It’s that time of year again. IR freaks, geeks, superstars, and fans flock to the International Studies Association Annual Conference (except those wimps that avoid the cold Canadian destinations).
Over the next week I’m going to write a few short, fun posts as we countdown to the jet lag, red-eyed check in (red carpet arrival show), the boot camp style pre-ISA workshops (pre-show analysis), and our blogging reception on Thursday (the main event). The topic for today? 5 steps that would change your ISA world for the better…feel free to share your own healing steps!
1. Coffee. I’m serious, there are approximately 3000 academics and the coffee options are one jammed Starbucks, the stale tea-bag coffees in your room, or a snake line from 3 mysteriously placed coffee carafes throughout the hotel. Please ISA exec, I will pay $10 more in my fees if you provide coffee at all 8am panels. Doing so will also mean that people will actually attend the first panels ON TIME and stay awake. Everyone wins (except Starbucks). Oh, and please bring your reusable coffee cups people.
2. This one is going to be more controversial, but I’m going to just throw it out there: we need less panels. I don’t think the ISA needs to be exclusive or anything, but I think there is a conference ‘tail’ of about 20% of panels that are beyond non-cohesive, and/or end up with 3 presenters- or less- or no discussant at the last minute (we’ve all been on one). Cut the tail off. Are we really doing academics or grad students a favor by reassigning their paper to a panel that has nothing to do with their topic after the original panel dissolves (which happens all the time!)? Or by assigning a discussant a the last minute who has absolutely no expertise or knowledge of the majority of the topics on the panel?
3. We definitely need less roundtables. There is a time and a place for roundtables- discussing major concepts, developments in the field, a recent important publication; however, some roundtables I’ve been to end up being ‘what my friends and I have to say about topic x’. Is doesn’t always work.
4. One hotel. Points 2 and 3 would contribute to this. The conference is so huge and- let’s be honest- the second hotel is a real drag. No one wants to present at the second hotel, some people change their minds about going to a panel if they have to cross the street (seriously- you know it is true!!), and there are twice as many chances of confusing Ballroom 3 with Colonial Room 3.
5. More opportunities to buy cheap books. The final day half price/$5 book sale kills me. I’m forced with the choice of attending panels and meetings or buying a stack of books that will not fit into my suitcase and that I will not read before the next ISA- but that I WANT!!! Save me from this agony and open the book zone at 7am or have an evening shopping session….and can trolleys be provided?

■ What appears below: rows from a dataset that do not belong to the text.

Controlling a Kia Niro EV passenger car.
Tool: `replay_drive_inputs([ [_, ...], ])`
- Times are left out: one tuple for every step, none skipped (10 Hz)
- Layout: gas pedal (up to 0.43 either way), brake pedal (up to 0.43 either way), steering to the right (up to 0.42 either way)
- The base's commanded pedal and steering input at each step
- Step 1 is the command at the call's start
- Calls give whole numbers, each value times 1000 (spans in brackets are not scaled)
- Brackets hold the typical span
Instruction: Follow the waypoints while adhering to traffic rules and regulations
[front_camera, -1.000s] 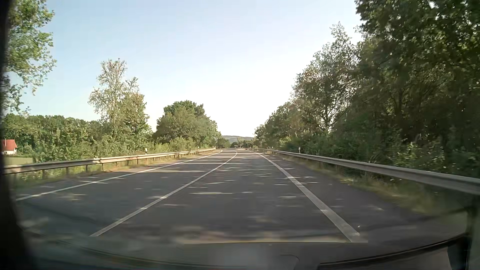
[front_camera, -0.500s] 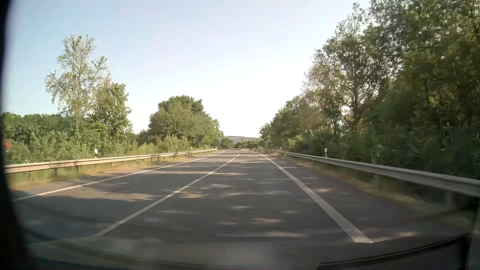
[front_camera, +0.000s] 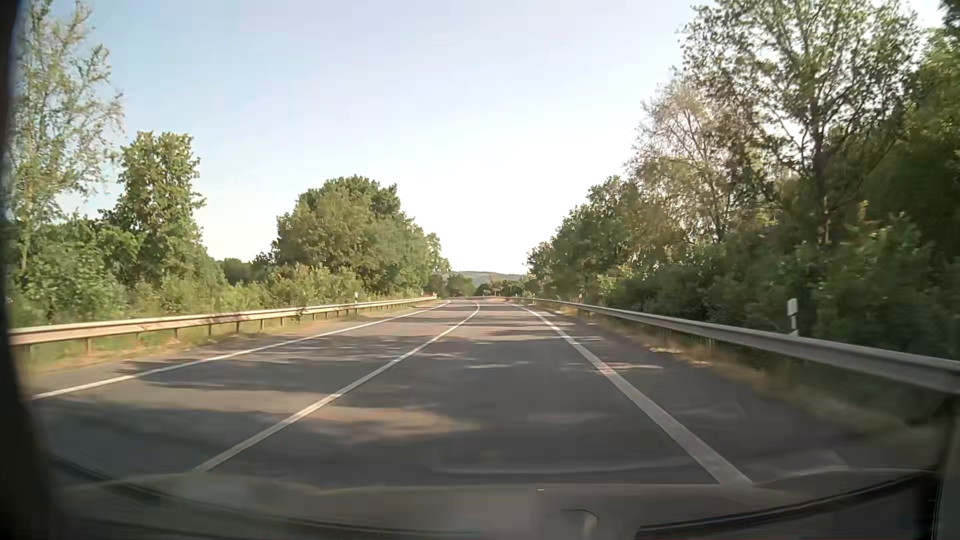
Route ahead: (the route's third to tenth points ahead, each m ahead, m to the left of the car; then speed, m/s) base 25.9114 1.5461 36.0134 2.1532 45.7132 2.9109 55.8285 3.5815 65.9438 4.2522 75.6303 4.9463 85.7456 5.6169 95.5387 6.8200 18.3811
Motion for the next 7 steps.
replay_drive_inputs([
  [220, 6, -5],
  [220, 6, -5],
  [220, 6, -5],
  [220, 6, -3],
  [220, 6, -1],
  [220, 6, 1],
  [220, 6, 1],
])
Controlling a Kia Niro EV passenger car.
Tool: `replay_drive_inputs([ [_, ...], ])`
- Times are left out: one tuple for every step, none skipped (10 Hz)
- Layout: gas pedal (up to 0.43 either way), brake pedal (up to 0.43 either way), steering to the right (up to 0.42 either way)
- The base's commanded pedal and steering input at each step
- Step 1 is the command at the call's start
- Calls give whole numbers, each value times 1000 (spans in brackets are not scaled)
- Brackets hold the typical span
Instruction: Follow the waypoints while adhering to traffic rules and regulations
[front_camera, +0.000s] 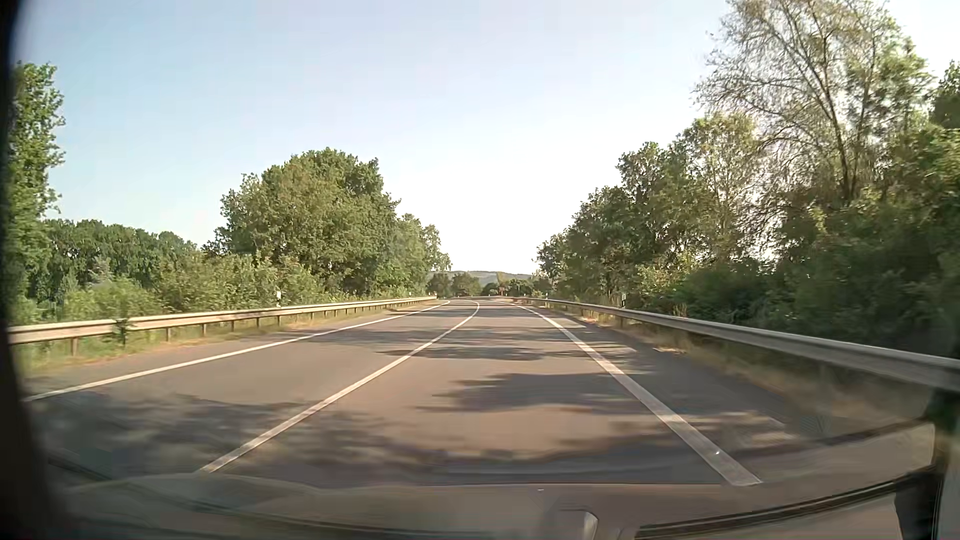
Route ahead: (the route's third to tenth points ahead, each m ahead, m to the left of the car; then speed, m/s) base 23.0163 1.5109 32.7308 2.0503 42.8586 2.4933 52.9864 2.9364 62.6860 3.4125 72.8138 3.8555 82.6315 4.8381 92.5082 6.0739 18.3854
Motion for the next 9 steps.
replay_drive_inputs([
  [220, 6, 1],
  [220, 6, 1],
  [220, 6, -1],
  [220, 6, -1],
  [220, 6, -2],
  [220, 6, -2],
  [209, 6, -3],
  [209, 6, -4],
  [197, 6, -5],
])
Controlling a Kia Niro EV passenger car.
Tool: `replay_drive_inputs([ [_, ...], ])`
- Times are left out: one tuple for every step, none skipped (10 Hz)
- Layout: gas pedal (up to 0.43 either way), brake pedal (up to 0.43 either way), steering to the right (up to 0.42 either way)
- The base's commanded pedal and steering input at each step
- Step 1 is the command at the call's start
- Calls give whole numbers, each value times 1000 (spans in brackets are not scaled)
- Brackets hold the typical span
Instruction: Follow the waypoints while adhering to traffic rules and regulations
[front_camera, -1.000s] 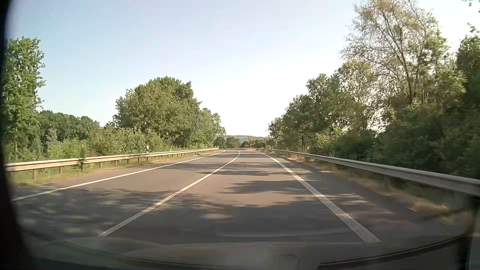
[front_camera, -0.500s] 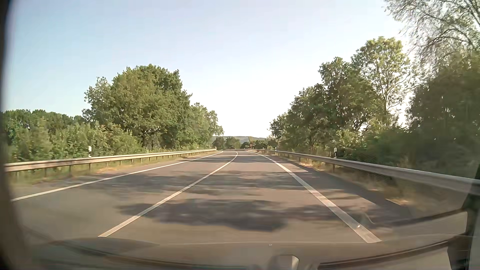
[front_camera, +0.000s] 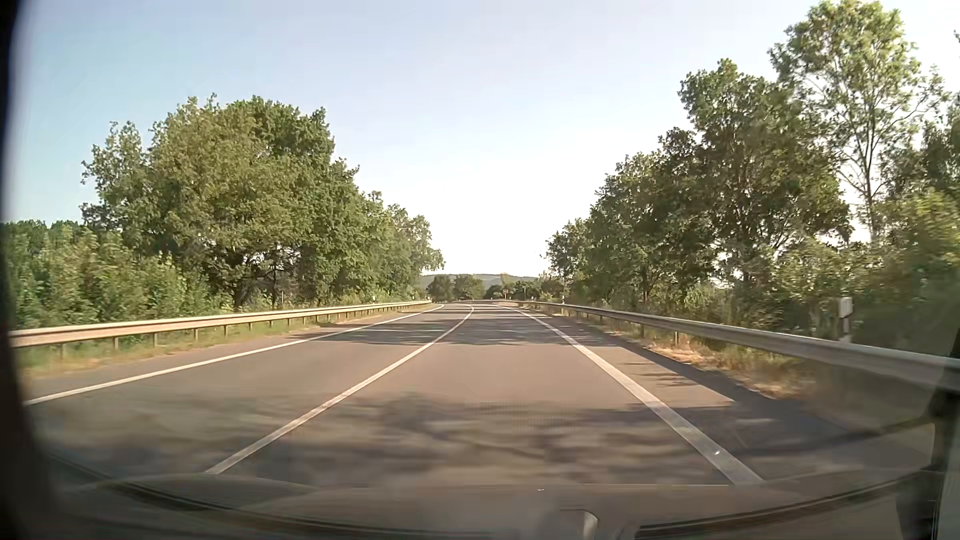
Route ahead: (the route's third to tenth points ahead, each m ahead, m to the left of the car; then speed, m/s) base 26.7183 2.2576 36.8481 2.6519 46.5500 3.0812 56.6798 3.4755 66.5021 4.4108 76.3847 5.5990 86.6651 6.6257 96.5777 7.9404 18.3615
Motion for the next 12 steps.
replay_drive_inputs([
  [189, 6, -5],
  [189, 6, -5],
  [189, 6, -5],
  [189, 6, -5],
  [189, 6, -4],
  [189, 6, -1],
  [189, 6, 0],
  [189, 6, -1],
  [189, 6, -2],
  [189, 6, -1],
  [189, 6, -2],
  [189, 6, -2],
])
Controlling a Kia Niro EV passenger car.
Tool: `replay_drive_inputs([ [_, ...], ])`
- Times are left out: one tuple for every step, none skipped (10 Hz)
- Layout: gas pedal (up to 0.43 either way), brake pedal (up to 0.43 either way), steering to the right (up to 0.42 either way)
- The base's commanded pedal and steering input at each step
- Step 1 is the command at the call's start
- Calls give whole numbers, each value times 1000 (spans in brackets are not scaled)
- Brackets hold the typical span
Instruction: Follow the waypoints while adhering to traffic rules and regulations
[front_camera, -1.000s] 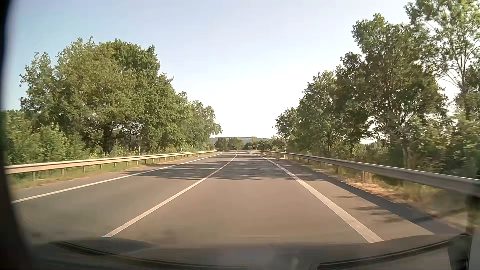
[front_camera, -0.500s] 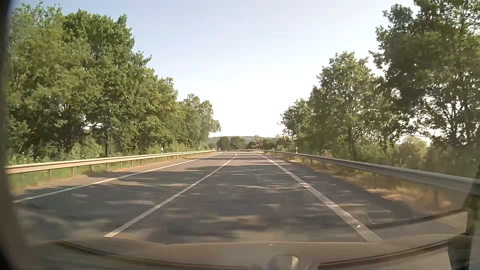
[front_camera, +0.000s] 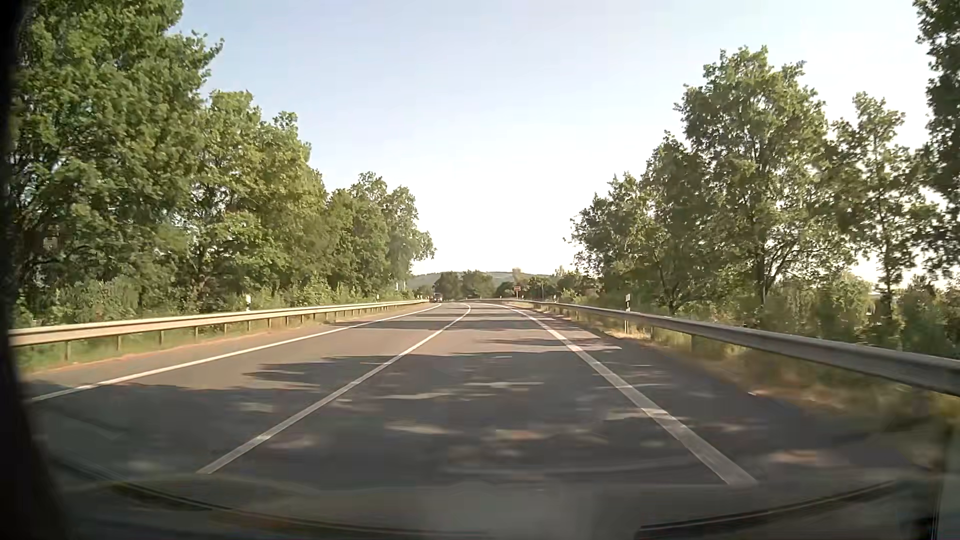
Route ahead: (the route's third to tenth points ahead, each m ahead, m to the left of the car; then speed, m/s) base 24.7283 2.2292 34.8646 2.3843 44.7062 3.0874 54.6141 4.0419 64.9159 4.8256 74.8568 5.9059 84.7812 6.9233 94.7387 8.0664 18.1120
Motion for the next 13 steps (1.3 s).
replay_drive_inputs([
  [189, 6, -2],
  [189, 6, -2],
  [189, 6, -3],
  [189, 6, -3],
  [189, 6, -3],
  [189, 6, -6],
  [189, 6, -6],
  [189, 6, -6],
  [189, 6, -6],
  [189, 6, -6],
  [189, 6, -6],
  [189, 6, -6],
  [189, 6, -6],
])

Counting nouns versus mass nouns.
Really?
Yeah. Jumped out at me too.
me too!
coffee at am panels is brilliant
I second the suggestion of coffee in the AM panels, more/better choices of panels. Toronto in March is NOT warm, so dress appropriately. We don’t do Starbucks as much, learn to love Tim Hortons. And for the love of God, ISA attendees, DO NOT BRING UP ROB FORD, okay?

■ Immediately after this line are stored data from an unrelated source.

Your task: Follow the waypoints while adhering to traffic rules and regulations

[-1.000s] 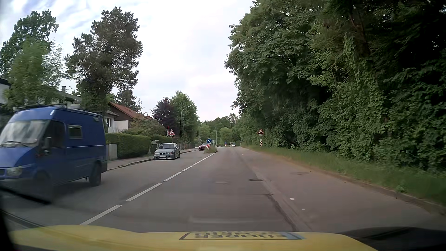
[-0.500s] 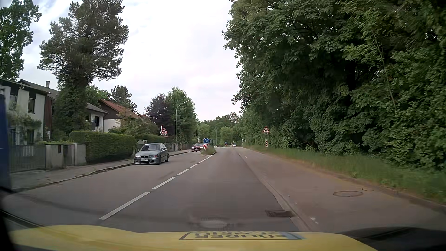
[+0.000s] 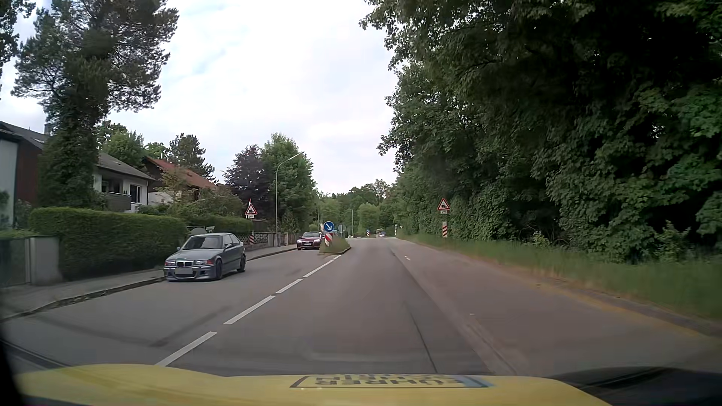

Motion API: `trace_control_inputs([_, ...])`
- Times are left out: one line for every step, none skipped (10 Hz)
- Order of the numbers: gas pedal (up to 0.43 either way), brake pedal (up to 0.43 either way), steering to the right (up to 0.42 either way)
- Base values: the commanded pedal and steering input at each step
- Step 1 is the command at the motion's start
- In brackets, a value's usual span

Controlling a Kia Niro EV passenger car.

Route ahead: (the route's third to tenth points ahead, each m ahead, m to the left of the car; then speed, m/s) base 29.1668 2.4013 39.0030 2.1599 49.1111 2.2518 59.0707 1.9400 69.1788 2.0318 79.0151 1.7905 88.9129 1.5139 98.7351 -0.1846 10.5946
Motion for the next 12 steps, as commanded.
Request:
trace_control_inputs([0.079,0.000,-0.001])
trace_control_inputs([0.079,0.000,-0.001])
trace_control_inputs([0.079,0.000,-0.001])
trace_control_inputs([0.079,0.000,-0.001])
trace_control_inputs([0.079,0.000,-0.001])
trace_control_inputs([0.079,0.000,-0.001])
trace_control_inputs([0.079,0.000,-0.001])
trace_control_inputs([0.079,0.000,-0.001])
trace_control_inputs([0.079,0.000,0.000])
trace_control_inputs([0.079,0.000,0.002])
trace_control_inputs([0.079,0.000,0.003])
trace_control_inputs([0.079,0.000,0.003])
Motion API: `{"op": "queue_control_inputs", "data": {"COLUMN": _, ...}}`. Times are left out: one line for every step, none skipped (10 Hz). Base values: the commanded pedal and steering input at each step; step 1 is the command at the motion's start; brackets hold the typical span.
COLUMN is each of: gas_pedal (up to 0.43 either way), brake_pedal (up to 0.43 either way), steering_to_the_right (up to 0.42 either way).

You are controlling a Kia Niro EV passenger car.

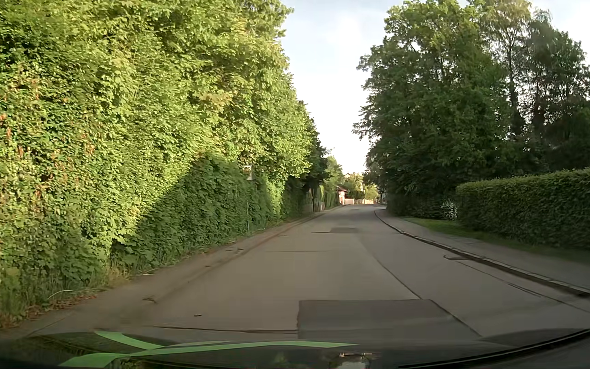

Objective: Follow the waypoints while adhering to traffic rules and regulations

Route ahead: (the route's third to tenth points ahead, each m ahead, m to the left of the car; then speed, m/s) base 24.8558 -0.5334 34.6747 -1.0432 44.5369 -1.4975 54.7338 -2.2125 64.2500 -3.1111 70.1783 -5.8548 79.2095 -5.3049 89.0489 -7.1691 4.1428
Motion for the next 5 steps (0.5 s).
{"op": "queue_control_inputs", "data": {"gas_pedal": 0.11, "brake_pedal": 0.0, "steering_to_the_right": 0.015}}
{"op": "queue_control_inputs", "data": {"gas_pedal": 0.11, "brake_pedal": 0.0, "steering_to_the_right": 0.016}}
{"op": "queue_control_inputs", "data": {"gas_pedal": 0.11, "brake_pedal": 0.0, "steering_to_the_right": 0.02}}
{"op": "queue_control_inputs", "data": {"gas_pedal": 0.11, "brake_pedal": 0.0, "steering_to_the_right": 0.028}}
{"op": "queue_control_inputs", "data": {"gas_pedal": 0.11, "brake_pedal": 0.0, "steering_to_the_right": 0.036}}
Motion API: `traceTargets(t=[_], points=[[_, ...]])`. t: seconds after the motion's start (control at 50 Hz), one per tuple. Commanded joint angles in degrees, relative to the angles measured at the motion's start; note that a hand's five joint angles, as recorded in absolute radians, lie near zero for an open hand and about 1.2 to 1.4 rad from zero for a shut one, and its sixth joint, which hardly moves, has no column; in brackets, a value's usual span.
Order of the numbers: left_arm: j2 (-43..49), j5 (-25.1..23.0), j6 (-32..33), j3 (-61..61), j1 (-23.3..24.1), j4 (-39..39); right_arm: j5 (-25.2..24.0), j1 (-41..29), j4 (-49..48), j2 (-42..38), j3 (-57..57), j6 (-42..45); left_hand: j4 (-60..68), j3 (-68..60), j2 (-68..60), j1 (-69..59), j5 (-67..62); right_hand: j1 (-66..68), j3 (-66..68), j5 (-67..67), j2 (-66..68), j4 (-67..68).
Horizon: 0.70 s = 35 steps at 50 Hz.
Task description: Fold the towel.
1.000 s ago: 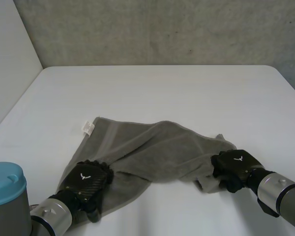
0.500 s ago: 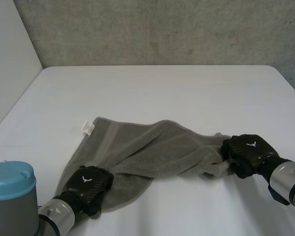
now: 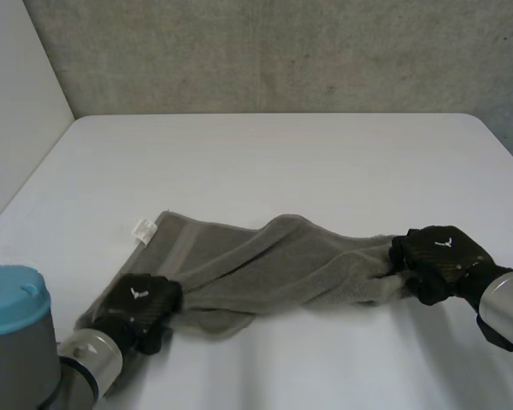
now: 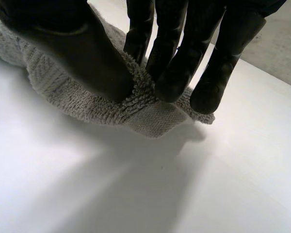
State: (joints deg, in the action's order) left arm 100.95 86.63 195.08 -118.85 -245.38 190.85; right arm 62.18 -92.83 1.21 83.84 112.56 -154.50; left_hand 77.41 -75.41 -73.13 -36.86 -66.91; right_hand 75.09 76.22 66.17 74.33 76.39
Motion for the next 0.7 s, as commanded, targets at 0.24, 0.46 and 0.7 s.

Please consider the fact that not everyone who attends ISA is either a big name academic or someone who teaches at an R1. For those of us who teach at institutions where there is not a strong and active research culture, those roundtables are fantastic! It’s where I get to hear those conversations that the rest of you guys apparently have on a regular basis, where I get to catch up on what the academics at R1’s are talking about and where I get to hear about where the field is going. They might seem like a waste of time to you guys who teach at Michigan and places like that, but for those of us who teach at small LAC’s in the middle of the country they are invaluable!
Along the same lines as what Anonymous said, while I can certainly sympathize with the problem of busted panels (I was on one at APSA in which we never got assigned a discussant…), making the conference smaller isn’t a great solution. Most of those papers that would be cut would be from graduate students or profs at small, teaching heavy institutions (I am assuming that these groups turn in less developed and attractive abstracts…). This would mean an ISA that has less of these types of scholars around. Missing grad students would certainly make ISA weaker, missing teaching heaving profs would mean that ISA is not fulfilling one of its core functions as a place for these professors to engage the wider research community. It appears here that the cure is worse than the disease.
As an amendment to what I said, maybe if we are to cut down on the number of papers presented, there should be a tightening of how often someone can particiapte so that we get a wider variety of participants. That said, this would make it harder for someone to come and find out what the ‘stars’ in the field are talking about, a core function of the conference.
Every single suggestion was excellent. Especially the first two. Having attended a fair number of ISAs as a grad student and junior faculty, I have always felt the overkill. ISA can improve its reputation and make conference discourse more meaningful by not scheduling 75-99 panels at a single time slot. This way we will also have many more audience visiting the fewer panels there are and participating to make the discussion livelier. Usually people sitting in on a panel are thumbing through the book to figure out which other panels they could be going to …. the choice is endless… leading to non-decision!